• To do:
After locating the line that contains "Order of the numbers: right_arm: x" in the data below, set down exactly that line and each one after it through the line that contains "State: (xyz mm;", and nothing more.

(Items from a data source)
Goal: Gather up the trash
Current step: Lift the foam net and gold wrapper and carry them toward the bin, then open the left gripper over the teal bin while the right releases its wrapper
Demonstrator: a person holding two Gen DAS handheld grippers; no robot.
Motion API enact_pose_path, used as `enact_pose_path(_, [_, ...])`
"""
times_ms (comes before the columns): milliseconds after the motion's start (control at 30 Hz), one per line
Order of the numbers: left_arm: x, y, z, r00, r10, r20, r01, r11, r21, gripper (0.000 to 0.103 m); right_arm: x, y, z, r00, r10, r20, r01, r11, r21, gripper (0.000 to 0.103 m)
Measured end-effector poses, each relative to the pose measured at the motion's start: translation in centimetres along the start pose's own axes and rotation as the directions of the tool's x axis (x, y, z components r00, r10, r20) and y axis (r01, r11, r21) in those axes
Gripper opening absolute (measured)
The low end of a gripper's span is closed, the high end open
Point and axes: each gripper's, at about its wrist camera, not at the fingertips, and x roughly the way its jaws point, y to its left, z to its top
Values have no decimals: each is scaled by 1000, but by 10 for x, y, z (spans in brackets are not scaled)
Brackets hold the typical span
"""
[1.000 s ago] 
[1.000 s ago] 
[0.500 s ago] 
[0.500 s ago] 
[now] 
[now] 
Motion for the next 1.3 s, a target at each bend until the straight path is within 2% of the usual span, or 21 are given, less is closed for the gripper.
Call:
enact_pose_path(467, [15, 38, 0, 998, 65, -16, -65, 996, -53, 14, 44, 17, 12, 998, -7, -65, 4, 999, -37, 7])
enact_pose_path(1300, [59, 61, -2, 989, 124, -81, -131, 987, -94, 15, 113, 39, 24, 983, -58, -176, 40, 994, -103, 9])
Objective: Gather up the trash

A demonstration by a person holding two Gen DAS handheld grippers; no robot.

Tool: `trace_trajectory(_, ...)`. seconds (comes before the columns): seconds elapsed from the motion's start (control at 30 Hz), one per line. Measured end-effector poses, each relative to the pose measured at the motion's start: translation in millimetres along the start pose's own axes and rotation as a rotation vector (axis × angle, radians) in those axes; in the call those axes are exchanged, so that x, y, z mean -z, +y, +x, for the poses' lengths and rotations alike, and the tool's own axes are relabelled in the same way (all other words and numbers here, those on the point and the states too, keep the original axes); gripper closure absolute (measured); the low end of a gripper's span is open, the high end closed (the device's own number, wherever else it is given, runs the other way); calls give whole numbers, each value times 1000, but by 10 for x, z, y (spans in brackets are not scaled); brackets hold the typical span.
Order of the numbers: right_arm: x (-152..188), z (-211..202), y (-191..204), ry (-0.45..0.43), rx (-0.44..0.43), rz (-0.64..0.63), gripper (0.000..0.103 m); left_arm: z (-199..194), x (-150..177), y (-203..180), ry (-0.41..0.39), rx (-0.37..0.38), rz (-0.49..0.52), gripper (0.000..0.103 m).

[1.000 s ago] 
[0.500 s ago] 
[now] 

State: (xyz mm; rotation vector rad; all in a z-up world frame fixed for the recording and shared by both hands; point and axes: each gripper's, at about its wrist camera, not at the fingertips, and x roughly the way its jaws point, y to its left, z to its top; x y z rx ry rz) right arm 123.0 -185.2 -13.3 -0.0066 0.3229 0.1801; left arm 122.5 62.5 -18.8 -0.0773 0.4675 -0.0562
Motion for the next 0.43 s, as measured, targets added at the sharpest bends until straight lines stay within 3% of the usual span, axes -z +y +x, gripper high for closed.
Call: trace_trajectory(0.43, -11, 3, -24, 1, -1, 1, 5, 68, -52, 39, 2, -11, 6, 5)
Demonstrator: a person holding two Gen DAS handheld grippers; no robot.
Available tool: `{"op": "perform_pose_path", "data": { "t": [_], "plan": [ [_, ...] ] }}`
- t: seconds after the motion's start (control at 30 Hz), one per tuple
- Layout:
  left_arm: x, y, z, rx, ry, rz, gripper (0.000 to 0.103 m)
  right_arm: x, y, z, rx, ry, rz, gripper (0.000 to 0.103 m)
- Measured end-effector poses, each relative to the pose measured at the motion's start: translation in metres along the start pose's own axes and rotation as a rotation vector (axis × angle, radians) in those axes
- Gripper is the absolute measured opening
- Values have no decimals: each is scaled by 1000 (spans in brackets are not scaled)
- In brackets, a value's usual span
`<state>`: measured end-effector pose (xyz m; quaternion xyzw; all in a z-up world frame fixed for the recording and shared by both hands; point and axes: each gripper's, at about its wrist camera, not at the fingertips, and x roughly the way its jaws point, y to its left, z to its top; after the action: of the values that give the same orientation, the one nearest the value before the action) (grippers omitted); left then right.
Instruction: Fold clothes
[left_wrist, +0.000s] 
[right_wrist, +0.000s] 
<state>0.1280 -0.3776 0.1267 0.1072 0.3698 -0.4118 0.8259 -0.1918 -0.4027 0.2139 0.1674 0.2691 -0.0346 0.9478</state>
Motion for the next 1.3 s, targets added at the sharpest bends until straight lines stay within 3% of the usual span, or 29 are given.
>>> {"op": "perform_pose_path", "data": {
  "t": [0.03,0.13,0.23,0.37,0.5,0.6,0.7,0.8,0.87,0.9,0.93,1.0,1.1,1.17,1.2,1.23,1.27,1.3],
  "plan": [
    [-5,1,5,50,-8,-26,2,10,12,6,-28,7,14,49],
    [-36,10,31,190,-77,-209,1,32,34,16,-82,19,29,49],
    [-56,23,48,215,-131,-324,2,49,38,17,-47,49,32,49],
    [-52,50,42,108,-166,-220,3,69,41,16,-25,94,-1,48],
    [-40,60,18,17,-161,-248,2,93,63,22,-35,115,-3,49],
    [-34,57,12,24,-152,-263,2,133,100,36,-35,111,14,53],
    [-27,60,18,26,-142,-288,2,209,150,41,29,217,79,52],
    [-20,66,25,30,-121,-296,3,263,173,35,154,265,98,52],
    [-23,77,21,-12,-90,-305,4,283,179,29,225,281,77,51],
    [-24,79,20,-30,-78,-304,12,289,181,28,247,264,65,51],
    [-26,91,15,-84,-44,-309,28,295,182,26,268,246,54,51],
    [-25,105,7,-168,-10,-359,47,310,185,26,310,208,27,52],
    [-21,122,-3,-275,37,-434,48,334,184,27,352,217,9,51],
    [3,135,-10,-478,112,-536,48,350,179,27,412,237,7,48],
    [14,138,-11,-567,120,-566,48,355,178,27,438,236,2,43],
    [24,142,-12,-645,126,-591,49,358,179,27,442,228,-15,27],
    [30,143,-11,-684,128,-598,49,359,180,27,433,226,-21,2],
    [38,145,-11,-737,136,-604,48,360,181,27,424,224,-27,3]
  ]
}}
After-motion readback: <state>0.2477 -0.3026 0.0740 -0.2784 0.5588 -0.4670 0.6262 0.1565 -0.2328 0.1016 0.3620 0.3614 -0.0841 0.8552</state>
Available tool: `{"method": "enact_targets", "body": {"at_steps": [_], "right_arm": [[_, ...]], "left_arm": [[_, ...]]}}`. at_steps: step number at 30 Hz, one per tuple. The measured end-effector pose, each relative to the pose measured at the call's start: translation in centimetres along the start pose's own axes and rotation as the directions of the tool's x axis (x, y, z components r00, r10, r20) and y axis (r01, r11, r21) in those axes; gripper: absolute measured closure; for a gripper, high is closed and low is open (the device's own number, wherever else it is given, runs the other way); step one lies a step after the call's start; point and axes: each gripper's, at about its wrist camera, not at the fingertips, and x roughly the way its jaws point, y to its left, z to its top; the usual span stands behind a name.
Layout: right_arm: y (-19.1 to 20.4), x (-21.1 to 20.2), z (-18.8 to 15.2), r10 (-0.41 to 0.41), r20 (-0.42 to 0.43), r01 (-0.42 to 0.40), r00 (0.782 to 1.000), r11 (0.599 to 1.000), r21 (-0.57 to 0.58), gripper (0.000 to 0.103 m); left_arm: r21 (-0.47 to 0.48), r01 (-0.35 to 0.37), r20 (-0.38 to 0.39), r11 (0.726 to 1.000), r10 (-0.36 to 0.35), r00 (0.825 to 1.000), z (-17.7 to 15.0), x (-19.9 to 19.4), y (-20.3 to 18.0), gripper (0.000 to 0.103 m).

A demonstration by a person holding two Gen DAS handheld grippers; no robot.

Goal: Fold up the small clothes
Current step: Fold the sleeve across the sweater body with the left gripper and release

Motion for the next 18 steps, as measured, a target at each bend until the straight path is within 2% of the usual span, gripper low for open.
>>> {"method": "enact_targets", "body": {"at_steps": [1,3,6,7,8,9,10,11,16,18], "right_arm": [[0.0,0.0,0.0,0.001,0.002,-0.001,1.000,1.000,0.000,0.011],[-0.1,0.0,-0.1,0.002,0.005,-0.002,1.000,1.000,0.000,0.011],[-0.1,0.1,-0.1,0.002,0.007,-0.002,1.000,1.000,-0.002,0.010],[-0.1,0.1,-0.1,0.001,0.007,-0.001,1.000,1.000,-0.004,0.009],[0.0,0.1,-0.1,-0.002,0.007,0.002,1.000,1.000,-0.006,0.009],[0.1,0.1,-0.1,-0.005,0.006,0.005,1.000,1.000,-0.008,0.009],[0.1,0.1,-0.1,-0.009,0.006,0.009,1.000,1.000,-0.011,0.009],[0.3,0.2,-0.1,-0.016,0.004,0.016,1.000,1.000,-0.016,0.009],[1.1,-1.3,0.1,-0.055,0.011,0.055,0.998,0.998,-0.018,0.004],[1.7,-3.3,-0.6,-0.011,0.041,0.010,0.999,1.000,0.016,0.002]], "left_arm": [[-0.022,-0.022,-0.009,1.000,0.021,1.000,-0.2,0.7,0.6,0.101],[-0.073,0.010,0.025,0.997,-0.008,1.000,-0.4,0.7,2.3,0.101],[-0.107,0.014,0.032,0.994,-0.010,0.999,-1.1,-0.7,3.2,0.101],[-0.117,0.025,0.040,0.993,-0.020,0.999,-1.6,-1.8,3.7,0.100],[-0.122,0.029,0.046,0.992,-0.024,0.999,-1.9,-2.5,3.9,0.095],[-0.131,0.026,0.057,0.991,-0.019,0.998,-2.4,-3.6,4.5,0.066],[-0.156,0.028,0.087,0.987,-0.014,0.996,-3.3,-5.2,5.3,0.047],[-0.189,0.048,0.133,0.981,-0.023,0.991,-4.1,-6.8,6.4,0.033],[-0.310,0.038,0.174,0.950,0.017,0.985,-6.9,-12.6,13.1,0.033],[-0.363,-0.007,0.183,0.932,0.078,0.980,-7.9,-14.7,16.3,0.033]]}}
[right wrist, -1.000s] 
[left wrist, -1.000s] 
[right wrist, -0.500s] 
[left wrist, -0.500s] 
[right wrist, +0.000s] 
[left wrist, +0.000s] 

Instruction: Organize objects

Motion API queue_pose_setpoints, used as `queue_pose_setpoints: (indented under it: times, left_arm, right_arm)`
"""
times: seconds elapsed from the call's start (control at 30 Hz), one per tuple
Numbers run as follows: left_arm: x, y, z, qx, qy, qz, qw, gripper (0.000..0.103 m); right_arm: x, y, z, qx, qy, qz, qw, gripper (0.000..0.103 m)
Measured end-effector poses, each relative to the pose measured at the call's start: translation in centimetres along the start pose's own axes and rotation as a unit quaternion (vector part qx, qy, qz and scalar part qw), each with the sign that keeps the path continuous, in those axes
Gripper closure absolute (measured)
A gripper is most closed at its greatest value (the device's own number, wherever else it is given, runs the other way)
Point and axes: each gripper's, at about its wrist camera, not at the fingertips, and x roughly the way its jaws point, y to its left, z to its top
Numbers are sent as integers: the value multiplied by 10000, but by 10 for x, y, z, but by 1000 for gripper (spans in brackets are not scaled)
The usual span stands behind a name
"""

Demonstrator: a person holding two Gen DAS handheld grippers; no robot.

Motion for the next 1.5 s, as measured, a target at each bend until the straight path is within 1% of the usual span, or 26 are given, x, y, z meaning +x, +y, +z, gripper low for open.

• Output for this exercise:
Order of the numbers: right_arm: x (-152..188), z (-211..202), y (-191..204), ry (-0.45..0.43), rx (-0.44..0.43), rz (-0.64..0.63), gripper (0.000..0.103 m); left_arm: z (-199..194), x (-150..177), y (-203..180), ry (-0.41..0.39), rx (-0.37..0.38), rz (-0.49..0.52), gripper (0.000..0.103 m).

[1.000 s ago] 
[0.500 s ago] 
[now] 

State: (xyz mm; rotation vector rad; all in a z-up world frame fixed for the recording and shared by both hands; point and axes: each gripper's, at about its wrist camera, not at the fingertips, and x roughly the way its jaws point, y to its left, z to its top; x y z rx ry rz) right arm 123.0 -185.2 -13.3 -0.0066 0.3229 0.1801; left arm 122.5 62.5 -18.8 -0.0773 0.4675 -0.0562

The requested output has been produced.